Young people who foresee real educational and economic opportunity are more likely to invest in themselves than youth who foresee only meager prospects.

I think that was their biggest transformation: that by taking this class, being a part of a corporation, running their own business, they saw they could do it.

Seventy-three percent of African-American , 69% of Hispanic,
and 55% of White teens have never spoken with a business owner.

  • One percent of them could start about 30,000 businesses every year.
  • But not if they never experience enterprise and discover their entrepreneurial spirit.
Of all my students, none had come in and said:  I want to own a business.
By the end, a third of them had an idea for a business they wanted to start.
Owning a business in school offers all young people the cultural foundation
for economic success handed down to more privileged children at home.

They Can, They Want To, They Belong 

Ownership responsibility fosters feelings of competence and confidence.


Fulfilling challenging "bottom-line" responsibilities gives Owners a "can do" attitude. It prepares them to become productive, well-paid workers or entrepreneurs.

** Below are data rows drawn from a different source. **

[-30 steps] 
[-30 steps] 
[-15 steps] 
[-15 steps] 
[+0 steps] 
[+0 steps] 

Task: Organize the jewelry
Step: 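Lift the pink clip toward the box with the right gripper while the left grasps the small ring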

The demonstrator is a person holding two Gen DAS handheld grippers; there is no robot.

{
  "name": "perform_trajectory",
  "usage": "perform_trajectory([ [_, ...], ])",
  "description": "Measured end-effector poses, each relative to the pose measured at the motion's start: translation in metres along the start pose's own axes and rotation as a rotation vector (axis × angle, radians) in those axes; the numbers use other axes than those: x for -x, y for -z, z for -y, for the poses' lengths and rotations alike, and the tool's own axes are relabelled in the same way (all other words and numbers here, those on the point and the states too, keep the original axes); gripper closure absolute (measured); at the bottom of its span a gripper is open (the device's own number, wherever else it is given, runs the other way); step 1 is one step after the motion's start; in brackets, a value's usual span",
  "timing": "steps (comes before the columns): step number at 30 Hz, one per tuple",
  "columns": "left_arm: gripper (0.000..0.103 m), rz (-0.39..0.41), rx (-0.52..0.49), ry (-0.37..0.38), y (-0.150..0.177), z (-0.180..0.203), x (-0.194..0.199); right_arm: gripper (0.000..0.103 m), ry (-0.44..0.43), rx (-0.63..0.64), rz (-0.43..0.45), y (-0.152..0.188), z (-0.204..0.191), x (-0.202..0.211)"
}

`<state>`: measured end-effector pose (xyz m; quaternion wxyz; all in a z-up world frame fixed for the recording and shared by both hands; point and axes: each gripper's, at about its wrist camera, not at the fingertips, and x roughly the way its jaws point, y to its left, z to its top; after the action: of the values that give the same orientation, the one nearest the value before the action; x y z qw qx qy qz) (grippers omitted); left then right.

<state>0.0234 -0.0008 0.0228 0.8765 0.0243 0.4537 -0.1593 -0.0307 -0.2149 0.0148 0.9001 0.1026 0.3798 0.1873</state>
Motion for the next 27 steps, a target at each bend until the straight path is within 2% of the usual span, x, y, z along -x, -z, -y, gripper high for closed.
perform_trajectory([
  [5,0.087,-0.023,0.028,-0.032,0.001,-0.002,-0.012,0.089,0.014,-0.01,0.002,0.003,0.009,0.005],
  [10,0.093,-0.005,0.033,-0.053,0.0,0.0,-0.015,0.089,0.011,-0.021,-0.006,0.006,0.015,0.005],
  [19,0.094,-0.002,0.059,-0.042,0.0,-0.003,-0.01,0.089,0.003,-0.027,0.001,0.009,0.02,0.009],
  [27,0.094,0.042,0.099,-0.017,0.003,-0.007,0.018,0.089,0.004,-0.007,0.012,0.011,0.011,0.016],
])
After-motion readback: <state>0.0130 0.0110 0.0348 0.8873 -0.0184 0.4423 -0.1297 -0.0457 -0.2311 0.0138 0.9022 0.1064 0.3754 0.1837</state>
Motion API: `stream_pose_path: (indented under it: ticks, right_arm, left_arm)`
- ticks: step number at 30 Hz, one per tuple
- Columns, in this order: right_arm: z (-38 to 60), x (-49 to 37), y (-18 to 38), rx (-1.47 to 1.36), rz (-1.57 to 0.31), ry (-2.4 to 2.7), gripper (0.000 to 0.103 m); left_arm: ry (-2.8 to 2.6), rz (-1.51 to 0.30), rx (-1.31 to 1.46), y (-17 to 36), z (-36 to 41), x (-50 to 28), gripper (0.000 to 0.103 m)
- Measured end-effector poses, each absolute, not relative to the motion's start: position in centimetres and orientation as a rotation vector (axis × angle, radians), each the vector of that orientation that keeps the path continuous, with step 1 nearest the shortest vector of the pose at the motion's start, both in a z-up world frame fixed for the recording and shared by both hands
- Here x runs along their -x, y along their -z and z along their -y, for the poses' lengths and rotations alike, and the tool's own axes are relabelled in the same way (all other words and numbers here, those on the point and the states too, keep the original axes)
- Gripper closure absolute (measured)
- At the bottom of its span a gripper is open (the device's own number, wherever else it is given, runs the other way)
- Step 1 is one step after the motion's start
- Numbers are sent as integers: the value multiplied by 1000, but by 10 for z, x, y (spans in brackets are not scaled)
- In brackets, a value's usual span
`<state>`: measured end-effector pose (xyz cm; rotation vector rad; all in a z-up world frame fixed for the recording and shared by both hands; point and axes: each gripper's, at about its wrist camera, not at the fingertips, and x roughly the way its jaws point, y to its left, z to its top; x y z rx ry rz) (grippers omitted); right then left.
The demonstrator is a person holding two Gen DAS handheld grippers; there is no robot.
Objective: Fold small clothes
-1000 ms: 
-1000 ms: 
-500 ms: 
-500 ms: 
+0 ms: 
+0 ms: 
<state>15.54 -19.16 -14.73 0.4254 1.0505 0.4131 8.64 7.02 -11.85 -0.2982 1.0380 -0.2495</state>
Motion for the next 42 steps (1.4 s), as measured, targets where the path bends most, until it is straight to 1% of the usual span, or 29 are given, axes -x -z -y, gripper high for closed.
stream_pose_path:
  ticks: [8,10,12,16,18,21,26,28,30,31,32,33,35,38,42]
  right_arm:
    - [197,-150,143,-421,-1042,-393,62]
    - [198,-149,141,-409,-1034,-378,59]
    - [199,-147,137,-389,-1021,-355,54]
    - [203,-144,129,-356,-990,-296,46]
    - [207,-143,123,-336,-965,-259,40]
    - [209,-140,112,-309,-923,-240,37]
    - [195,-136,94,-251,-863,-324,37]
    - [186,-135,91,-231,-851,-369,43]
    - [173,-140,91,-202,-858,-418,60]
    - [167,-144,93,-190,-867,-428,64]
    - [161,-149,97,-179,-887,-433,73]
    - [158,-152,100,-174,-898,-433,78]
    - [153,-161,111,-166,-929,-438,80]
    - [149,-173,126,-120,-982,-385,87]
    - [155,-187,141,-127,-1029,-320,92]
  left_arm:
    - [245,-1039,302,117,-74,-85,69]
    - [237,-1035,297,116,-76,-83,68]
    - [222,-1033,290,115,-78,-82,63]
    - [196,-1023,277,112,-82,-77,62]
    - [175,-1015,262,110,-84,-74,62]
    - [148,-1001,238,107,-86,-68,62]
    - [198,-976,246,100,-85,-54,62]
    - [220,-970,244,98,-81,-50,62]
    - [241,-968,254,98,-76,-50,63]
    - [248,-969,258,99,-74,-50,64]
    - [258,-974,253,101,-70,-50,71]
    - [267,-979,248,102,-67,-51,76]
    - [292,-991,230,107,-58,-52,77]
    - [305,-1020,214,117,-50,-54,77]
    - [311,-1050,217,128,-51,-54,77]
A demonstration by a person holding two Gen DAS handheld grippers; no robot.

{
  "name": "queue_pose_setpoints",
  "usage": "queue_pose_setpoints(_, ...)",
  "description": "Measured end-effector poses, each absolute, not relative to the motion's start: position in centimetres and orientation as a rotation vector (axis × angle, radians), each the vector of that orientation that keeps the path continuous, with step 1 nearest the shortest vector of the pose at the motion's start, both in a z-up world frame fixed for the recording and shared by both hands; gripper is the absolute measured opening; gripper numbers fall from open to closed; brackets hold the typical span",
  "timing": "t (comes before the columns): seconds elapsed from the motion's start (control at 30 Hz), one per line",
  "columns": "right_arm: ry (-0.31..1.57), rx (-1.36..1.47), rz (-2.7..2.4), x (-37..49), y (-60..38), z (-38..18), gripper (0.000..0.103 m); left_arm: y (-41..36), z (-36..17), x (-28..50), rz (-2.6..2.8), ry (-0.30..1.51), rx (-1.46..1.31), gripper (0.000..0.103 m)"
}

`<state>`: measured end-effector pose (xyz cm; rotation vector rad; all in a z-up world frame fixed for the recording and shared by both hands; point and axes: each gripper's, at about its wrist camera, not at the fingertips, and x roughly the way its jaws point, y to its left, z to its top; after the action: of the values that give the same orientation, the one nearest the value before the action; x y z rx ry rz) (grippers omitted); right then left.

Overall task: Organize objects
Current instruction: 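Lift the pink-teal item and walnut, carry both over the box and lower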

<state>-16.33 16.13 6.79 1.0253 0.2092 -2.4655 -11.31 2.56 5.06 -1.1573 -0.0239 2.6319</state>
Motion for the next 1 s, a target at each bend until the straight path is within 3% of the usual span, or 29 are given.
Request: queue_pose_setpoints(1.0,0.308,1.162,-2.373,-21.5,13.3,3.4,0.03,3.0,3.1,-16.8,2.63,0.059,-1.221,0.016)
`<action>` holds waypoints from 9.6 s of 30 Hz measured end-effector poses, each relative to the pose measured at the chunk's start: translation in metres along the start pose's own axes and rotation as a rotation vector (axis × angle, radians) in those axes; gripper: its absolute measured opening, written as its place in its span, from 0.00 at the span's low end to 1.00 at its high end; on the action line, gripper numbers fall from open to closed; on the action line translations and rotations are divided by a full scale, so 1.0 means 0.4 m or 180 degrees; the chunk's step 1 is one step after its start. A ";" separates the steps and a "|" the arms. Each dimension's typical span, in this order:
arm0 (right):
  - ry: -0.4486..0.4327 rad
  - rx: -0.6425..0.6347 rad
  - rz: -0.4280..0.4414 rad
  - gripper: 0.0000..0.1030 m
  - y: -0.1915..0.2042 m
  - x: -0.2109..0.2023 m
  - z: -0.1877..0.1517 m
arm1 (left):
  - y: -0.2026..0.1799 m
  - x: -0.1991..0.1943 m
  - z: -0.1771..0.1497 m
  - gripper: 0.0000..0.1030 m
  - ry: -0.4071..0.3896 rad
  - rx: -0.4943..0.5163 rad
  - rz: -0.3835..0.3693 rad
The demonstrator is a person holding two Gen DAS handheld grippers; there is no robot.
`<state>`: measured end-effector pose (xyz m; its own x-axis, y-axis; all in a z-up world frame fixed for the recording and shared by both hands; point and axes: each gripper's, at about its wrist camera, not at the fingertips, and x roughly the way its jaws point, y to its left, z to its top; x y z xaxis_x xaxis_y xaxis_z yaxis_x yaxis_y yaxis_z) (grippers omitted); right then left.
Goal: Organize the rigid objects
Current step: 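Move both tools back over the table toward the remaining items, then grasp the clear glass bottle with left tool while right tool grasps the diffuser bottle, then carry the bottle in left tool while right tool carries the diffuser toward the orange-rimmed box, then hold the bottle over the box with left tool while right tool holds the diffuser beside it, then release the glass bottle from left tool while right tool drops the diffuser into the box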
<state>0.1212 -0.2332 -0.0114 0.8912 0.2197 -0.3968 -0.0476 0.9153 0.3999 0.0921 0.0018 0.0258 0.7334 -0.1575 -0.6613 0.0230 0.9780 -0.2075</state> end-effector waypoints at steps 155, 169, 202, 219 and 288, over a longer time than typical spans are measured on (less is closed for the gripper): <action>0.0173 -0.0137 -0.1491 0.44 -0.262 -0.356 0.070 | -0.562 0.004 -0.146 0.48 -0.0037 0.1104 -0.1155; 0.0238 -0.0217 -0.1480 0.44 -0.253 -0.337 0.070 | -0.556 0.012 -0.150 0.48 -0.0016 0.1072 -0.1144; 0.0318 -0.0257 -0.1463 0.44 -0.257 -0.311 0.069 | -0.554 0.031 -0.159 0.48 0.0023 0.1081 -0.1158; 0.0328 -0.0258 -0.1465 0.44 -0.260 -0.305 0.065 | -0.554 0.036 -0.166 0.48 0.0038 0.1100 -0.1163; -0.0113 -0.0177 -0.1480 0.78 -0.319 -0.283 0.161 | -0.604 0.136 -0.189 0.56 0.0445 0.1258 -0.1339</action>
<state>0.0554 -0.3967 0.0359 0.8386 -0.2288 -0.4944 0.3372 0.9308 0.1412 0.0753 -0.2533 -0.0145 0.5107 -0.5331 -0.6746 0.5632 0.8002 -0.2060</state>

They get a lot of confidence doing this. It helps them get along better with people. 

Enterprise experience proves the real-world worth of education.


Their profits prove what their Skills Statements and Business Portfolios document:
education is valuable, opportunity is attainable, responsibility is rewarding.

They understand that they have learned all these skills they can put down on their resume. They know how to go out and buy things, how to use the computers, how to write letters, things my students would never have had the opportunity to do.

Owners communicate and collaborate in a Corporate community.

Investing and working together promote trust among teachers and students. 

We would talk about what we did, how we did it, what went well, what did not go so well, who did a better job , who would like to learn how to do a particular job.